Un contrato público para la instalación de paneles solares —vinculado al empresario Euclides Torres— registra avances en los pagos de recursos públicos sin que se evidencie una generación proporcional de energía, lo que ha generado inquietud en sectores políticos y organismos de control, de acuerdo con una investigación de La Silla Vacía.
El proyecto fue concebido bajo el Fondo de Energías No Convencionales y Gestión Eficiente de la Energía (Fenoge), una entidad del Ministerio de Minas y Energía destinada a impulsar energías limpias en comunidades vulnerables del Caribe colombiano. Sin embargo, pese a que ya se han desembolsado decenas de miles de millones de pesos, los paneles solares pactados no han empezado a producir kilovatios de energía ni han sido conectados al sistema eléctrico nacional, según el análisis periodístico.
El contrato de mayor valor dentro de este proceso fue adjudicado a la Unión Temporal Energiza, integrada en gran parte por empresas vinculadas al clan empresarial de Torres. Esta adjudicación figura entre varios contratos que, según investigaciones previas, suman más de 180 000 millones de pesos en contratos de energías renovables obtenidos por empresas aliadas a Torres durante la administración actual.
Pagos sin resultados técnicos
Según La Silla Vacía reconstruyó, ya se han desembolsado cerca de 38 000 millones de pesos al contratista, mientras que la obra principal —instalar y conectar paneles solares para beneficiar comunidades vulnerables— no ha mostrado resultados tangibles pese a que el plazo contractual original estaba diseñado para finalizar en diciembre de 2025. Está en proceso la fase de construcción, pero no hay evidencia de generación comunitaria de energía.
Expertos y críticos han señalado que, aunque la expansión de energías renovables en Colombia presenta un panorama prometedor —con megaproyectos e inversiones privadas en camino—, la falta de mecanismos competitivos claros y procesos robustos de supervisión estatal dificulta la ejecución eficiente y transparente de contratos de este tipo. Fuentes del sector energético han advertido acerca de la necesidad de estructuras regulatorias que promuevan participación amplia y eviten concentraciones de contratos en pocos actores sin experiencia técnica comprobada.
Polémica y acciones de control
El caso ha trascendido más allá del atraso en la entrega técnica del proyecto. En 2024, el propio fondo Fenoge suspendió un contrato por 95 000 millones de pesos para instalación de paneles solares en el Caribe que beneficiaba a empresas vinculadas a Torres, tras denuncias de falta de experiencia y posibles favorecimientos, lo cual motivó investigaciones de la Fiscalía, la Procuraduría y la Contraloría.
Estos cuestionamientos incluyeron señalamientos de que se modificaron requisitos de contratación para permitir que una empresa sin experiencia en sistemas solares se hiciera con el contrato, lo que añadió más presión política y mediática sobre la ejecución de este tipo de proyectos.

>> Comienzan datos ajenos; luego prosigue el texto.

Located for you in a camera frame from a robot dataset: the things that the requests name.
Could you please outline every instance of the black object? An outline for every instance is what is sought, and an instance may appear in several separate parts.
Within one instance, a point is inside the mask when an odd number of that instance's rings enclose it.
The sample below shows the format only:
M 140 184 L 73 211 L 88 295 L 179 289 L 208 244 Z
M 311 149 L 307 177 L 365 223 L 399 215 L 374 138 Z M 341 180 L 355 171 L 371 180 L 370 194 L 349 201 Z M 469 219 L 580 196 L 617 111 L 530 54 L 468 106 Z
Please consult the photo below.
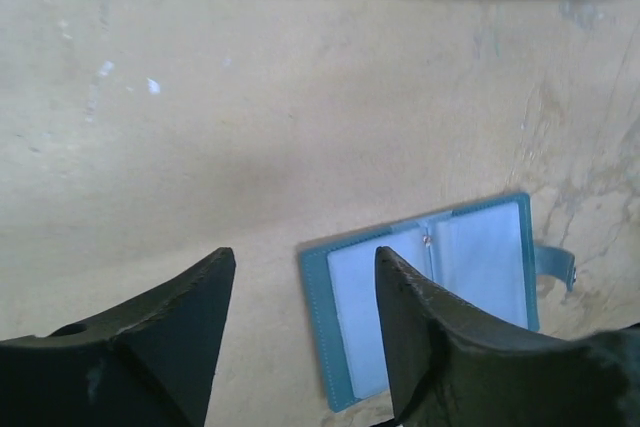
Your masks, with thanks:
M 0 342 L 0 425 L 204 425 L 235 261 L 174 279 L 49 337 Z
M 380 425 L 640 425 L 640 330 L 571 342 L 530 332 L 388 247 L 376 253 L 376 294 L 395 415 Z

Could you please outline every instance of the blue notebook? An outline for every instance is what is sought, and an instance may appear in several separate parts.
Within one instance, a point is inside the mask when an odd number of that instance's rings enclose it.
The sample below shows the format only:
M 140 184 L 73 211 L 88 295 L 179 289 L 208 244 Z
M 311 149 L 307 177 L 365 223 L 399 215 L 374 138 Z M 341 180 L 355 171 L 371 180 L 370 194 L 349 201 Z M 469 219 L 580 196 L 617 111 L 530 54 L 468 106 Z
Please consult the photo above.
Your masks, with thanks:
M 300 253 L 329 407 L 388 388 L 375 295 L 375 251 L 388 246 L 429 279 L 507 322 L 538 330 L 536 275 L 575 281 L 569 252 L 536 246 L 525 193 L 444 210 Z

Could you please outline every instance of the open notebook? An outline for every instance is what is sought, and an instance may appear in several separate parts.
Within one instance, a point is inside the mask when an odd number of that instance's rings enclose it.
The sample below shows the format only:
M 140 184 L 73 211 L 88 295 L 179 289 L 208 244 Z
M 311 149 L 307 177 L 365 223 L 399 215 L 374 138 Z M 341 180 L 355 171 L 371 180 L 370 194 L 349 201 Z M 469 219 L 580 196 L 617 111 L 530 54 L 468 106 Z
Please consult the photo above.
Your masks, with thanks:
M 329 406 L 388 388 L 374 257 L 388 246 L 423 275 L 507 322 L 538 329 L 536 273 L 570 289 L 573 256 L 534 246 L 529 196 L 502 196 L 308 249 L 300 264 Z

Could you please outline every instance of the worn surface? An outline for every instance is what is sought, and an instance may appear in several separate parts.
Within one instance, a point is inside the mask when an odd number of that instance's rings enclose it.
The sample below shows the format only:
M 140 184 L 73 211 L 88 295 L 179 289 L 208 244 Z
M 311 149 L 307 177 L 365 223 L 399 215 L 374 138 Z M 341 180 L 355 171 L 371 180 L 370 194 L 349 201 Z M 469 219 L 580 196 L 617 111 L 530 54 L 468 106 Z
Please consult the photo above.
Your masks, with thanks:
M 525 189 L 577 257 L 543 331 L 640 317 L 640 0 L 0 0 L 0 336 L 219 245 L 209 425 L 364 426 L 322 396 L 302 242 Z

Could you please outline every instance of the blue strap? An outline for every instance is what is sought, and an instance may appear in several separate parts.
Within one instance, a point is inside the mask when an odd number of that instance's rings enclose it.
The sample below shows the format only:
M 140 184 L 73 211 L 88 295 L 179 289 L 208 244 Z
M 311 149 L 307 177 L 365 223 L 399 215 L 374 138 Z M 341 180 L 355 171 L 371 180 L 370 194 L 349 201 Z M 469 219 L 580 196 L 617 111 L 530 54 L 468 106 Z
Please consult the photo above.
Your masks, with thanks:
M 568 250 L 536 244 L 533 248 L 536 257 L 536 274 L 552 275 L 562 280 L 567 290 L 573 290 L 576 281 L 576 257 Z

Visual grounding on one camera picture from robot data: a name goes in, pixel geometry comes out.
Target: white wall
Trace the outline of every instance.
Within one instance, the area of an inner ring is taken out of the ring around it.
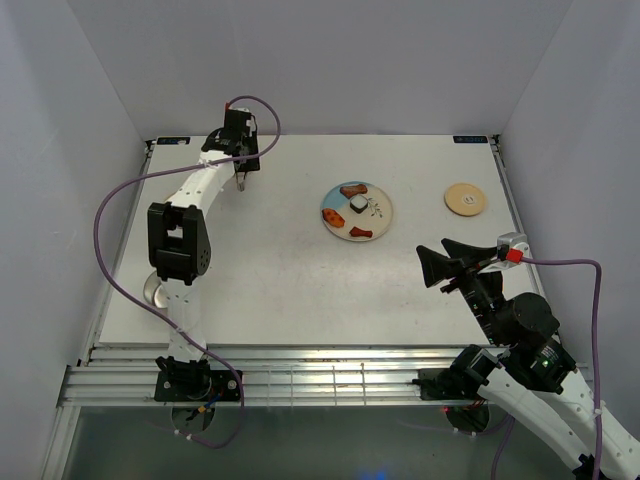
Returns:
[[[573,2],[503,142],[534,253],[603,264],[603,395],[638,436],[640,3]],[[541,269],[563,339],[579,361],[591,355],[592,270]]]
[[[497,133],[570,0],[69,0],[143,138],[250,92],[292,133]]]
[[[103,285],[93,213],[144,145],[63,0],[0,1],[0,45],[0,477],[22,480]],[[127,200],[104,224],[110,257]]]

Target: red connector
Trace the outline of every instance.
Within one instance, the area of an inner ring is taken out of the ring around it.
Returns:
[[[523,256],[524,256],[523,252],[521,252],[520,250],[515,250],[515,249],[511,248],[511,249],[509,249],[509,252],[507,253],[506,260],[511,262],[511,263],[520,263],[520,261],[522,260]]]

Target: sushi roll
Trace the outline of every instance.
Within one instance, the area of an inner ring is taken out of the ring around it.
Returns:
[[[354,212],[362,213],[369,206],[369,200],[367,200],[364,197],[364,195],[355,195],[355,196],[351,197],[351,200],[349,202],[349,206],[351,207],[351,210],[353,210]]]

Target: white table
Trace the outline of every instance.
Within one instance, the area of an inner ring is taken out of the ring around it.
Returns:
[[[272,137],[261,137],[264,147]],[[158,145],[149,171],[193,164],[204,137],[189,145]],[[142,298],[152,272],[146,213],[186,174],[147,181],[140,193],[117,279]],[[367,243],[332,235],[320,204],[335,185],[360,180],[381,187],[394,204],[390,230]],[[486,210],[460,217],[444,192],[473,183]],[[415,247],[443,252],[449,237],[495,245],[514,231],[488,144],[454,144],[442,136],[283,136],[249,175],[246,190],[229,182],[207,217],[211,268],[201,280],[203,329],[211,345],[453,346],[487,344],[456,292],[427,290]],[[507,298],[534,291],[525,267],[505,274]],[[168,327],[122,296],[111,296],[100,343],[163,346]]]

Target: black label
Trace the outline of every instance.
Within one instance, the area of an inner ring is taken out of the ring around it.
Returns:
[[[157,145],[189,145],[191,137],[158,137]]]
[[[489,143],[489,140],[482,135],[454,135],[453,143]]]

Adicionalmente, cargos de control también han sido abiertos por la Procuraduría para investigar contratos multimillonarios adjudicados por Fenoge a empresas relacionadas con el mismo conglomerado empresarial, lo que ha ampliado la revisión jurídica sobre la ejecución de recursos públicos en el sector de energías limpias.
Implicaciones para la transición energética
El retraso en la generación de kilovatios por parte del contrato bajo escrutinio ocurre en un contexto donde Colombia ha avanzado en otros frentes de energía solar, con proyectos privados y asociaciones estratégicas para generar cientos de megavatios de capacidad solar nueva y cumplir metas de energía renovable, como se ha visto en recientes megaproyectos y subastas de energía. Estas iniciativas reflejan un crecimiento del sector solar más allá de la esfera del contrato en cuestión.
Sin embargo, la polémica evidencia que, para cumplir los objetivos energéticos del país, no es suficiente asignar recursos: también se requiere transparencia en la contratación, supervisión técnica efectiva y resultados verificables, especialmente cuando se trata de llevar energía limpia a comunidades vulnerables que hoy no se benefician de los sistemas instalados.